### [Task description]
Write the listing out again, exactly as it appears.

### [Data block]

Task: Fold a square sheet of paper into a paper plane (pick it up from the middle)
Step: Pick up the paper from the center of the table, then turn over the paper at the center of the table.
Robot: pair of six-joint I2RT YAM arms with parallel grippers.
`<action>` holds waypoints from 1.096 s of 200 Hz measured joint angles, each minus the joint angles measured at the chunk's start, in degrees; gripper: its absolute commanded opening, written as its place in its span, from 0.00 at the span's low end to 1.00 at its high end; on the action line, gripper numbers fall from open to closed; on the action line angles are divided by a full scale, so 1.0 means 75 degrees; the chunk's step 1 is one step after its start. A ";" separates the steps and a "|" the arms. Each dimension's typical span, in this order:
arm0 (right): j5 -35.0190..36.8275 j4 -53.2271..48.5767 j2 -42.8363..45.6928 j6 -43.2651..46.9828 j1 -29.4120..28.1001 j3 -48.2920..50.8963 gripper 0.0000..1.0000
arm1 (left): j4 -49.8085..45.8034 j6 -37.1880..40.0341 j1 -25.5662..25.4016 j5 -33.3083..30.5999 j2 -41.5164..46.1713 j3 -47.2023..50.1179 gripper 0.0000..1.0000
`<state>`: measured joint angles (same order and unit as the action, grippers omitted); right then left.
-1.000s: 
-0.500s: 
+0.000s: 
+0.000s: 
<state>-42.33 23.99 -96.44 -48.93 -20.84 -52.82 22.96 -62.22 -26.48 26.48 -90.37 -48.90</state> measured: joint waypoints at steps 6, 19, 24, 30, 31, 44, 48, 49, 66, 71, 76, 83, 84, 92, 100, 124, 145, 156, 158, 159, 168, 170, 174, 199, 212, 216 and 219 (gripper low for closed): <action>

### [Exercise result]
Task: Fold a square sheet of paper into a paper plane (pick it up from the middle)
Step: Pick up the paper from the center of the table, then turn over the paper at the center of the table.
Robot: pair of six-joint I2RT YAM arms with parallel grippers.
`<action>` holds waypoints from 1.096 s of 200 Hz measured joint angles, each minus the joint angles measured at the chunk's start, in degrees; gripper: its absolute commanded opening, written as its place in its span, from 0.00 at the span's low end to 1.00 at its high end; on the action line, gripper numbers fall from open to closed; on the action line angles are divided by a full scale, so 1.0 means 75 degrees; the chunk's step 1 is one step after its start. A ";" separates the steps and a "|" the arms. Each dimension's typical span, in this order:
arm0 (right): j5 -35.0190..36.8275 j4 -53.2271..48.5767 j2 -42.8363..45.6928 j6 -43.2651..46.9828 j1 -29.4120..28.1001 j3 -48.2920..50.8963 gripper 0.0000..1.0000
arm1 (left): j4 -49.8085..45.8034 j6 -37.1880..40.0341 j1 -25.5662..25.4016 j5 -33.3083..30.5999 j2 -41.5164..46.1713 j3 -47.2023..50.1179 gripper 0.0000..1.0000
`<state>`: measured joint angles (same order and unit as the action, grippers omitted); right then left.
-1.000s: 
-0.500s: 
+0.000s: 
+0.000s: 
<state>-42.33 23.99 -96.44 -48.93 -20.84 -52.82 22.96 -62.22 -26.48 26.48 -90.37 -48.90</state> measured: joint waypoints at steps 6, 19, 24, 30, 31, 44, 48, 49, 66, 71, 76, 83, 84, 92, 100, 124, 145, 156, 158, 159, 168, 170, 174, 199, 212, 216 and 219 (gripper low for closed): <action>

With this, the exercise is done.